Pour suivre toute l’actualité cybersécurité publiée par le NIST : https://www.nist.gov/news-events/news/search?k=&t=248731
Nous sortons du cadre des services étatiques, pour entrer dans l’univers des communautés.
Lancé en 2001, l’OWASP est une fondation à but non-lucratif ayant pour objectif d’améliorer la sécurité logicielle. Elle est présente dans plus de 250 pays dans le monde et compte des dizaines de milliers de membres.
L’OWASP est particulièrement, mais pas que, connu pour son fameux Top 10 des vulnérabilités applicatives Web. Vous y trouverez donc les 10 failles de sécurité les plus répandues, ainsi qu’une page dédiée à chacune d’entre elles.
Si vous êtes développeur web ou que vous souhaitez sécuriser une application WEB, ce Top10 est une vraie mine d’or.
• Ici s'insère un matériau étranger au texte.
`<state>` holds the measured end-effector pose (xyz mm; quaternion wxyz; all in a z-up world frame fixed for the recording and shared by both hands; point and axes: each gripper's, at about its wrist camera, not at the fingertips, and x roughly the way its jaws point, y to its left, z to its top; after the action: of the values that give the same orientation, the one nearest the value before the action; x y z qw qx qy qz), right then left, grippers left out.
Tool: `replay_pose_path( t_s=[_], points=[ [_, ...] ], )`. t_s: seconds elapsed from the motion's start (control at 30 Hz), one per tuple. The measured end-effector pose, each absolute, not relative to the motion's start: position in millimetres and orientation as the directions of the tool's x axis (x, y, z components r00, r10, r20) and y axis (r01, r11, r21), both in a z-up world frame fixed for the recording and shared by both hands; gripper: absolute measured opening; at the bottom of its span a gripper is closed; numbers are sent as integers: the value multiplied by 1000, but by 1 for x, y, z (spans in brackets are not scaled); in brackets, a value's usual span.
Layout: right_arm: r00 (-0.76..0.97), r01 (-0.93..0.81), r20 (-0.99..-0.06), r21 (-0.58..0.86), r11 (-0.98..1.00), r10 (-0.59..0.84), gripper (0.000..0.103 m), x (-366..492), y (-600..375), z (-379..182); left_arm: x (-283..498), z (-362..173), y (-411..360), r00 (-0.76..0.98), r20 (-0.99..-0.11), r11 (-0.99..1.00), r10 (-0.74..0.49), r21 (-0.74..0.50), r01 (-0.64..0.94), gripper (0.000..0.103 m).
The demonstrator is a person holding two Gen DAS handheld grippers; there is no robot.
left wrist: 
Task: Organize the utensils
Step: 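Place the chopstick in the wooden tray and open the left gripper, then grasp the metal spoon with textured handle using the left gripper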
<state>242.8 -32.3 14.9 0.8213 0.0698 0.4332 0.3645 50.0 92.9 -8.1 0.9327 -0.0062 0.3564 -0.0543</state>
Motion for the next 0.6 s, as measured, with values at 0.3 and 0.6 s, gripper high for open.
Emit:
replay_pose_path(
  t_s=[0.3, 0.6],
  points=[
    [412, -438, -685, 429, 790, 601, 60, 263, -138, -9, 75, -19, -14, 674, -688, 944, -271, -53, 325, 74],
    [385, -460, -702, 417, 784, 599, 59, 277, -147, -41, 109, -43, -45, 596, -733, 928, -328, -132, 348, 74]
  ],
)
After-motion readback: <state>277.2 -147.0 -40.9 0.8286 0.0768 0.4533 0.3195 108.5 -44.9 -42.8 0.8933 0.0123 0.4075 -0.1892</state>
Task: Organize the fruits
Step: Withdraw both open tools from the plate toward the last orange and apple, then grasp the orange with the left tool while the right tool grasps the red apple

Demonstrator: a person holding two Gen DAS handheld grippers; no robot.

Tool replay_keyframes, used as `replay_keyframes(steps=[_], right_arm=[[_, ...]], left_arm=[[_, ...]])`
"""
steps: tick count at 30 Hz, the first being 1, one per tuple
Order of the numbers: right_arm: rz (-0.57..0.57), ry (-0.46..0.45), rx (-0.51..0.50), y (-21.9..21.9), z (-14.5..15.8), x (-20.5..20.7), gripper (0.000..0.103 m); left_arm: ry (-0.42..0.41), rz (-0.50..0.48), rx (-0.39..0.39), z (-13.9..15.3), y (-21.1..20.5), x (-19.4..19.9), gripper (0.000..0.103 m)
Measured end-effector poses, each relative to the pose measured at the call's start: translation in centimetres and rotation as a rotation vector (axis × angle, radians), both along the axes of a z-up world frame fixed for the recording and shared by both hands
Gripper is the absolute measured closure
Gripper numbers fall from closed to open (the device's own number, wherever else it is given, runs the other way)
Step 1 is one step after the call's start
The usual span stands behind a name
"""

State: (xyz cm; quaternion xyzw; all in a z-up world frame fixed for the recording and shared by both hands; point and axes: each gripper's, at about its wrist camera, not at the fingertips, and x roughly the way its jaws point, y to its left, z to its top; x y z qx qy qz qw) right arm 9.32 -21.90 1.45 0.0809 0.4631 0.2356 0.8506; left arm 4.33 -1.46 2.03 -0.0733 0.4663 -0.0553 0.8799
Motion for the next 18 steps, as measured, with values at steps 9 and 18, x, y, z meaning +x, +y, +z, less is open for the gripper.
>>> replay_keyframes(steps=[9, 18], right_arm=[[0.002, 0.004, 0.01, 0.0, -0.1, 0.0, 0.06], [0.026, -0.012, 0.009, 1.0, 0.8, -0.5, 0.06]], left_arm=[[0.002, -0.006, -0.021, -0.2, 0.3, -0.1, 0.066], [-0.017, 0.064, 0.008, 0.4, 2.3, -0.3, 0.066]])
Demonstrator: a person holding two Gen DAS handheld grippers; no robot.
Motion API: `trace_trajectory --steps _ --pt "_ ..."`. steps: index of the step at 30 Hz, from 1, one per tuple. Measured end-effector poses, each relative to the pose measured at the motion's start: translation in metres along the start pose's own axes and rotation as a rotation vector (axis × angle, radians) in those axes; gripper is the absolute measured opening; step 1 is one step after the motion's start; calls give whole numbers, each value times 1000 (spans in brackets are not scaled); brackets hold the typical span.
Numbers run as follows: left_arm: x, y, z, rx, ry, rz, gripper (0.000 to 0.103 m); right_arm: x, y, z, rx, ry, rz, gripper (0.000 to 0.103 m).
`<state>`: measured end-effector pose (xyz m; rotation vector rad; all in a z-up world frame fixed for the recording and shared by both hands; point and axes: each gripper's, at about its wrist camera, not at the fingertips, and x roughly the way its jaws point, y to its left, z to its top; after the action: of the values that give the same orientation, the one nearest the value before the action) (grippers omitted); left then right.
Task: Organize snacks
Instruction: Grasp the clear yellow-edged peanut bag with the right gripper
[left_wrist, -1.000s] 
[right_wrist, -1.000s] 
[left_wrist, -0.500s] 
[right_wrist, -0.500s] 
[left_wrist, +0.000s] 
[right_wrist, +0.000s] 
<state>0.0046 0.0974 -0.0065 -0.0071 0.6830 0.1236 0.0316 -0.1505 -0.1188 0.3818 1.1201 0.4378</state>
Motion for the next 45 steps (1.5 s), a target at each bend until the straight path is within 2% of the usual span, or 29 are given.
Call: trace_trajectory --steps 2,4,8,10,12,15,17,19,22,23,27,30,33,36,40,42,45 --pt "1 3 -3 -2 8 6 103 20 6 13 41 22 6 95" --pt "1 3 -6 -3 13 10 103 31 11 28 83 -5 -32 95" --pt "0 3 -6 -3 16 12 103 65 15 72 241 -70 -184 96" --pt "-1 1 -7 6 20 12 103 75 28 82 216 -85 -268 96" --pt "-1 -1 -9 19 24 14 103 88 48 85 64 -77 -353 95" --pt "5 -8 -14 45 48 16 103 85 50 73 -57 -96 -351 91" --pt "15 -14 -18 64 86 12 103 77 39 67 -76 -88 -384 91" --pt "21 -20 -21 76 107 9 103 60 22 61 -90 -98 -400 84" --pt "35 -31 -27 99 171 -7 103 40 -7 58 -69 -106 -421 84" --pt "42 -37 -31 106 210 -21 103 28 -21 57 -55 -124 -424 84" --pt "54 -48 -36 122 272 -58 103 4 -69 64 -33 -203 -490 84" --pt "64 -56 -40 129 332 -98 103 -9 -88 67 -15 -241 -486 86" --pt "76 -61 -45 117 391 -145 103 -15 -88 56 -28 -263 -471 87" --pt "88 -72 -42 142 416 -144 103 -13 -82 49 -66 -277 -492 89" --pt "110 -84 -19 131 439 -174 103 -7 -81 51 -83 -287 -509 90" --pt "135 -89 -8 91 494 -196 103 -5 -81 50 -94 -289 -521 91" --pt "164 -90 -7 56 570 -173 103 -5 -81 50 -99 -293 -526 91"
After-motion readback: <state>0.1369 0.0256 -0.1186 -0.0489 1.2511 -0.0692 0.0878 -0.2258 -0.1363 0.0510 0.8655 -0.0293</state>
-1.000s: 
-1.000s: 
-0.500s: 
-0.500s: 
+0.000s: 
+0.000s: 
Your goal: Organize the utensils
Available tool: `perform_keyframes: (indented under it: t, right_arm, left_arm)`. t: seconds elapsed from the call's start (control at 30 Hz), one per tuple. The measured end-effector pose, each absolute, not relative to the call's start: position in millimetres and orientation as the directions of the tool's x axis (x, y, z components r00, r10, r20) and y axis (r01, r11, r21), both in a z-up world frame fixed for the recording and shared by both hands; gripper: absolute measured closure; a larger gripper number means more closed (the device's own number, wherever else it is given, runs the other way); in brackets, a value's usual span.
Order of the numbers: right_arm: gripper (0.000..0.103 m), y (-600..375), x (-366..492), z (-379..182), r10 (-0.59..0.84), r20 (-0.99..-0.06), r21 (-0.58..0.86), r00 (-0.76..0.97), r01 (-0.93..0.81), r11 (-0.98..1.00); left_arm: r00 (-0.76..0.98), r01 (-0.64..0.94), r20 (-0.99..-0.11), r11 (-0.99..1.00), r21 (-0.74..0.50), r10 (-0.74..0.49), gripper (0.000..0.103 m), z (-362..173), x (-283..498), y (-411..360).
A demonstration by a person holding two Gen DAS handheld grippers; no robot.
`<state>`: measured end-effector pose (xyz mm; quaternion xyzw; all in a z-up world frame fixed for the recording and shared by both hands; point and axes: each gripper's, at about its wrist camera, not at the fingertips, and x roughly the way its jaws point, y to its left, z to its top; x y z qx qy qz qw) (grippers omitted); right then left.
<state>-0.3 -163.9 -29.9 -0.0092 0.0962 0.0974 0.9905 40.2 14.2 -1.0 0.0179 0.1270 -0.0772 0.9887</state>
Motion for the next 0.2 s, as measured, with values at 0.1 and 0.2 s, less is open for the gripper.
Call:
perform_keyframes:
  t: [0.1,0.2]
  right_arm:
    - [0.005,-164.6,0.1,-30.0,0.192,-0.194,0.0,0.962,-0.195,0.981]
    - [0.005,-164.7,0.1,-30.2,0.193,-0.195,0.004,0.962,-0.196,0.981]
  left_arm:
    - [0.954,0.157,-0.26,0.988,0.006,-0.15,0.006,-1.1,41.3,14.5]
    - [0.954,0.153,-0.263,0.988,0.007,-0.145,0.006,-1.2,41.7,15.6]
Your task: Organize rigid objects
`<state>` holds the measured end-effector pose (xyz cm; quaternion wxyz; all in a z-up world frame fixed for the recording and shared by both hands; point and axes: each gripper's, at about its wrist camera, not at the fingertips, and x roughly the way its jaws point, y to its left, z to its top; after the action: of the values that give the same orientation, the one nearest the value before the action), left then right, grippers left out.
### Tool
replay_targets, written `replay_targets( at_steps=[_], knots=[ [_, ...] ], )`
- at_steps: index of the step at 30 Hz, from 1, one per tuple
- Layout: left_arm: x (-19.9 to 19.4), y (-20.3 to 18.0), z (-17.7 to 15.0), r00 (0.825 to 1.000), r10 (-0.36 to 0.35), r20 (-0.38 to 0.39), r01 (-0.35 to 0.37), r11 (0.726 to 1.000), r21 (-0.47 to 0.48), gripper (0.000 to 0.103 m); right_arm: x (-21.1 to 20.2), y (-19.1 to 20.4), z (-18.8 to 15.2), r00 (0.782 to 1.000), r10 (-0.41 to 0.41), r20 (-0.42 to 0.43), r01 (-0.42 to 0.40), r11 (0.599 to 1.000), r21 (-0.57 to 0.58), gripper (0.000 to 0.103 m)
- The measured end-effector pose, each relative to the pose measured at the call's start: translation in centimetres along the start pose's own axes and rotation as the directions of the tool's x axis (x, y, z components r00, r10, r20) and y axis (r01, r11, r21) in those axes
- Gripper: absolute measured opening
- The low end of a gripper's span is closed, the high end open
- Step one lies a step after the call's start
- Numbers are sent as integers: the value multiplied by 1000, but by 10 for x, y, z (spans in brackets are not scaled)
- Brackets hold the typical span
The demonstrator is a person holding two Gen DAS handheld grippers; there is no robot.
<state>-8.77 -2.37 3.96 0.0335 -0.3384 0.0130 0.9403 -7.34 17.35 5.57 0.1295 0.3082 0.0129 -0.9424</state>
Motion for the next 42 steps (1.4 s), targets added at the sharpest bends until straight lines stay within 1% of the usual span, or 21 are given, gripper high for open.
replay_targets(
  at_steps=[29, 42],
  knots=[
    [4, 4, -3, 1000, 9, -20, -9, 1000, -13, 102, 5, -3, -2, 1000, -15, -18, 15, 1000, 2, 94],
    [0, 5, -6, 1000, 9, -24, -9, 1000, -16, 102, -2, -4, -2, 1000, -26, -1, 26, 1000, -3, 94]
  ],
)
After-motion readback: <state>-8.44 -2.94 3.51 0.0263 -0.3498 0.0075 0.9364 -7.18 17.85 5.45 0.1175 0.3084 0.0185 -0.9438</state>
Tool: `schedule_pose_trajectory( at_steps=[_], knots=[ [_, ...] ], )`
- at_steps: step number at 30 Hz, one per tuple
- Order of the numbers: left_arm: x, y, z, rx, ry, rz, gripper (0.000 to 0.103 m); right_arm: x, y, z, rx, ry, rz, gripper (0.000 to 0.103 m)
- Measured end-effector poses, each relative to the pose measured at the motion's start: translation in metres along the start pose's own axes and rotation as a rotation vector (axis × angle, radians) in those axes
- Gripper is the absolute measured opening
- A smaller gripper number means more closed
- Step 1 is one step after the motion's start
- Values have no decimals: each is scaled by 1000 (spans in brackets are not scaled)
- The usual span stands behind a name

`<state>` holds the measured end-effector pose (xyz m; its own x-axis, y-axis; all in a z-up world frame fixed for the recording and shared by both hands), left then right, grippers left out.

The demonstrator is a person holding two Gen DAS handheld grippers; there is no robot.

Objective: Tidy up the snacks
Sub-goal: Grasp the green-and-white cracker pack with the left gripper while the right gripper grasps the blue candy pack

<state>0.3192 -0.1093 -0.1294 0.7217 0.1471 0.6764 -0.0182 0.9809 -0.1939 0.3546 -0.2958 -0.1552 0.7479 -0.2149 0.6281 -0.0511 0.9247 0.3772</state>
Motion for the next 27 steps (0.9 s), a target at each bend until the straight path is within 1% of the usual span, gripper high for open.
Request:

Les détails sur les attaques listées sont intéressants. De plus l’OWASP liste différents moyens de prévention pour se prémunir de ces attaques.
Pour suivre toute l’actualité cybersécurité publiée par l’OWASP : https://owasp.org/news/
CWE est une liste communautaire de vulnérabilités logicielles et matérielles. Elle est opérée par la société MITRE financée par le gouvernement des Etats-Unis.
CWE peut être perçu comme un dictionnaire, une encyclopédie des vulnérabilités connues. A ne pas confondre avec les CVE détaillés dans le prochain paragraphe.
Vous retrouverez aussi la liste de ces vulnérabilités (CWE et CVE) publiées sur le site du NIST
Tout comme l’OWASP, vous avez un TOP25 des vulnérabilités. Chaque vulnérabilité est détaillée, sa probabilité d’attaque, ainsi que des exemples de codes utilisés par des pirates et des potentiels moyens de prévention.
Croiser ces 2 référentiels (OWASP Top10 et CWE Top25) lors du design d’une architecture logicielle ou de l’infrastructure hébergeant votre application vous permettra d’améliorer sa sécurité contre les vulnérabilités majeures.
Pour suivre toute l’actualité de CVE : https://cwe.mitre.org/news/index.html
CVE fonctionne de la même manière que CWE et est aussi opéré par la société MITRE.
A la différence de CWE, CVE liste les vulnérabilités connues pour un produit donné.
Si vous développez une application web hébergée sur un serveur web Apache, vous pouvez rechercher les CVE (liste de vulnérabilités connues) et les croiser avec votre version d’Apache. Vous saurez alors quelles versions d’Apache éviter.
Vous pouvez effectuer vos recherches de CVE soit sur le site du :
Pour suivre toute l’actualité de CVE : https://www.cve.org/Media/News/AllNews
Comme vous l’avez certainement compris, l’objectif ici n’est pas de rédiger une liste exhaustive et probablement longue de ce type de ressources. Je vous conseille d’en choisir 2 ou 3 et de lire régulièrement leurs articles. N’hésitez pas à en faire une routine pour rester au courant de l’évolution des cybercrimes, des vulnérabilités et des solutions de prévention et de protection. C’est aussi un bon moyen d’être alerté rapidement de l’apparition d’un 0-days et d’être en mesure d’accompagner votre entreprise sur l’aspect sécurité numérique de sa transformation digitale.